__Requirement__: Reproduce the whole listing exactly, omitting any picture it holds.

__Data below__:
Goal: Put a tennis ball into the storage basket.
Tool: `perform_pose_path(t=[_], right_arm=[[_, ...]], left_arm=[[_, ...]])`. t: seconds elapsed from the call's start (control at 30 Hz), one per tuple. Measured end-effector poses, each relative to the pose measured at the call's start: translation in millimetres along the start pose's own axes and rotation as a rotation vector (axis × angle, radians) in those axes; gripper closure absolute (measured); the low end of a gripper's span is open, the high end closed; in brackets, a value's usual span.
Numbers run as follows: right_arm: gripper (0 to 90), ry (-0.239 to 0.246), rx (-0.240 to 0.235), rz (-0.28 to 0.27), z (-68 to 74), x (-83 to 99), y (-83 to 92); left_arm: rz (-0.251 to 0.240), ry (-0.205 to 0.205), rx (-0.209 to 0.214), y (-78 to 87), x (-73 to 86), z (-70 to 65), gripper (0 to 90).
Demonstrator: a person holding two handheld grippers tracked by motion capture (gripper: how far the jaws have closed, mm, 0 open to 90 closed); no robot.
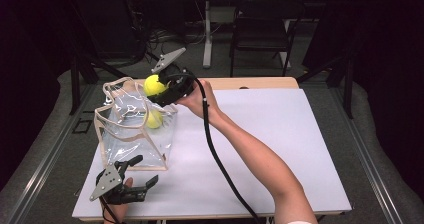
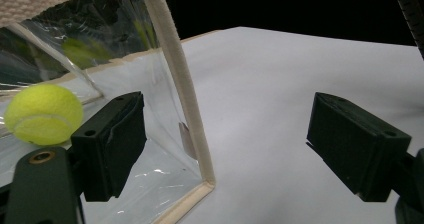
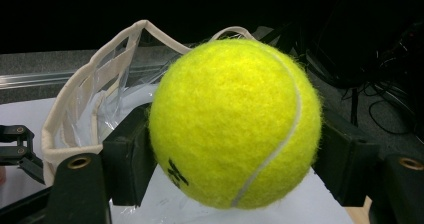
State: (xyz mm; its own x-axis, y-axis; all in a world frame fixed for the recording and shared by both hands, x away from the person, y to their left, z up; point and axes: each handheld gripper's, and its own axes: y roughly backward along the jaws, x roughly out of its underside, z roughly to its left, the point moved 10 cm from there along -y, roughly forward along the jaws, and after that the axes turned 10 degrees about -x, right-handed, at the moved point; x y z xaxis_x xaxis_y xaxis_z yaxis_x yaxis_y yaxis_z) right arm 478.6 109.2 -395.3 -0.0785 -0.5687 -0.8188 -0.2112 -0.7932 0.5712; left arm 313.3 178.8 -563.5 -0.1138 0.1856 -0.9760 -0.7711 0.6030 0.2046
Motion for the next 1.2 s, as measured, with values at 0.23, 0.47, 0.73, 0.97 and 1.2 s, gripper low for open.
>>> perform_pose_path(t=[0.23,0.47,0.73,0.97,1.2], right_arm=[[26.4,0.009,-0.001,-0.004,1.5,-3.4,-2.1],[26.4,0.017,-0.002,-0.007,2.6,-6.0,-4.3],[26.4,0.018,-0.004,-0.012,4.0,-9.4,-4.5],[26.4,0.029,-0.005,-0.018,6.5,-13.9,-6.3],[26.4,0.036,-0.009,-0.021,9.0,-17.5,-8.6]], left_arm=[[0.000,0.001,0.001,0.0,0.0,0.1,15.6],[0.001,0.000,0.002,-0.1,0.1,0.1,15.6],[-0.001,0.002,0.001,0.1,-0.1,0.0,15.6],[0.000,0.003,0.000,0.4,0.0,0.3,15.6],[-0.002,0.005,0.001,0.6,-0.2,0.1,15.6]])
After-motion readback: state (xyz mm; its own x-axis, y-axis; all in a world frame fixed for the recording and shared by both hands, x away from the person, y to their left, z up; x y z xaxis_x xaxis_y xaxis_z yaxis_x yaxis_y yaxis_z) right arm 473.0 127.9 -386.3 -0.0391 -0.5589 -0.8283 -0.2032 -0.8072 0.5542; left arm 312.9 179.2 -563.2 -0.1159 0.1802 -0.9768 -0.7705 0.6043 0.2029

__Result for this task__:
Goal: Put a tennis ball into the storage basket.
Tool: `perform_pose_path(t=[_], right_arm=[[_, ...]], left_arm=[[_, ...]])`. t: seconds elapsed from the call's start (control at 30 Hz), one per tuple. Measured end-effector poses, each relative to the pose measured at the call's start: translation in millimetres along the start pose's own axes and rotation as a rotation vector (axis × angle, radians) in those axes; gripper closure absolute (measured); the low end of a gripper's span is open, the high end closed; in brackets, a value's usual span.
Numbers run as follows: right_arm: gripper (0 to 90), ry (-0.239 to 0.246), rx (-0.240 to 0.235), rz (-0.28 to 0.27), z (-68 to 74), x (-83 to 99), y (-83 to 92); left_arm: rz (-0.251 to 0.240), ry (-0.205 to 0.205), rx (-0.209 to 0.214), y (-78 to 87), x (-73 to 86), z (-70 to 65), gripper (0 to 90).
Demonstrator: a person holding two handheld grippers tracked by motion capture (gripper: how far the jaws have closed, mm, 0 open to 90 closed); no robot.
State: (xyz mm; its own x-axis, y-axis; all in a world frame fixed for the recording and shared by both hands, x away from the person, y to their left, z up; point and axes: each handheld gripper's, and its own axes: y roughly backward along the jaws, x roughly out of its underside, z roughly to its left, the point moved 10 cm from there along -y, roughly forward along the jaws, and after that the axes turned 10 degrees about -x, right-handed, at the moved point; x y z xaxis_x xaxis_y xaxis_z yaxis_x yaxis_y yaxis_z) right arm 478.6 109.2 -395.3 -0.0785 -0.5687 -0.8188 -0.2112 -0.7932 0.5712; left arm 313.3 178.8 -563.5 -0.1138 0.1856 -0.9760 -0.7711 0.6030 0.2046
Motion for the next 1.2 s, as measured, with values at 0.23, 0.47, 0.73, 0.97 and 1.2 s, gripper low for open.
>>> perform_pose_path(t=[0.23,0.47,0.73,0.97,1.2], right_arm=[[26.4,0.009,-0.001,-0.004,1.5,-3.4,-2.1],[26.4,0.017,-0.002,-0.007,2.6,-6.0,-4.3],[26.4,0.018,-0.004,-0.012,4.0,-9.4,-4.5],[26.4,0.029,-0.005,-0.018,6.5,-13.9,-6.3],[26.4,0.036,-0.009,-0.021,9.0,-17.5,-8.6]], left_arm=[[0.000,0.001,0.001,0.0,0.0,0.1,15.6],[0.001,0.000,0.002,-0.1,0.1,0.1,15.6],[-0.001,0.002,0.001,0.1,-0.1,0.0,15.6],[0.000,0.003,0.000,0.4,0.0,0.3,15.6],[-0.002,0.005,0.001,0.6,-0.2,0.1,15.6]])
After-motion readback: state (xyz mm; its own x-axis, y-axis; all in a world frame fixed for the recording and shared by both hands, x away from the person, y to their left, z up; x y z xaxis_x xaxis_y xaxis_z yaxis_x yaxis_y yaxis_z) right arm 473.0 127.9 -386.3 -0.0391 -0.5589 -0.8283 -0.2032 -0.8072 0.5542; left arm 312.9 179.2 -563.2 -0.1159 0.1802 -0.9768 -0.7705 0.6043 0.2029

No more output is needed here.